The data below is to be transcribed word for word; pictures are to be excluded.

▸ Recorded data:
○ ○ ○ ○

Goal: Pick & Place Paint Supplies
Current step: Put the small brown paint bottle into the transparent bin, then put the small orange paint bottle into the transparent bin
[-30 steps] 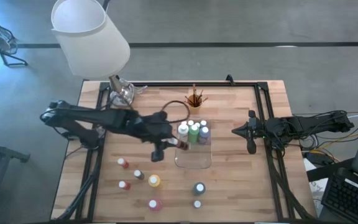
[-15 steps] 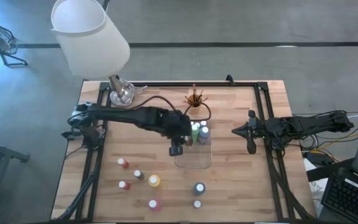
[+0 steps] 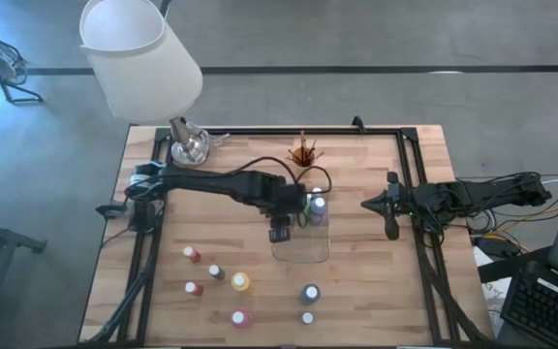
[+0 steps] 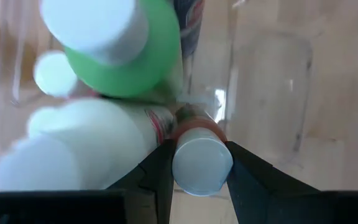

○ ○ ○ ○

▸ Answer space:
Goal: Pick & Place Paint Supplies
Current step: Put the small brown paint bottle into the transparent bin, then put the small orange paint bottle into the transparent bin
[-30 steps] 
[-15 steps] 
[+0 steps] 
[+0 steps] 

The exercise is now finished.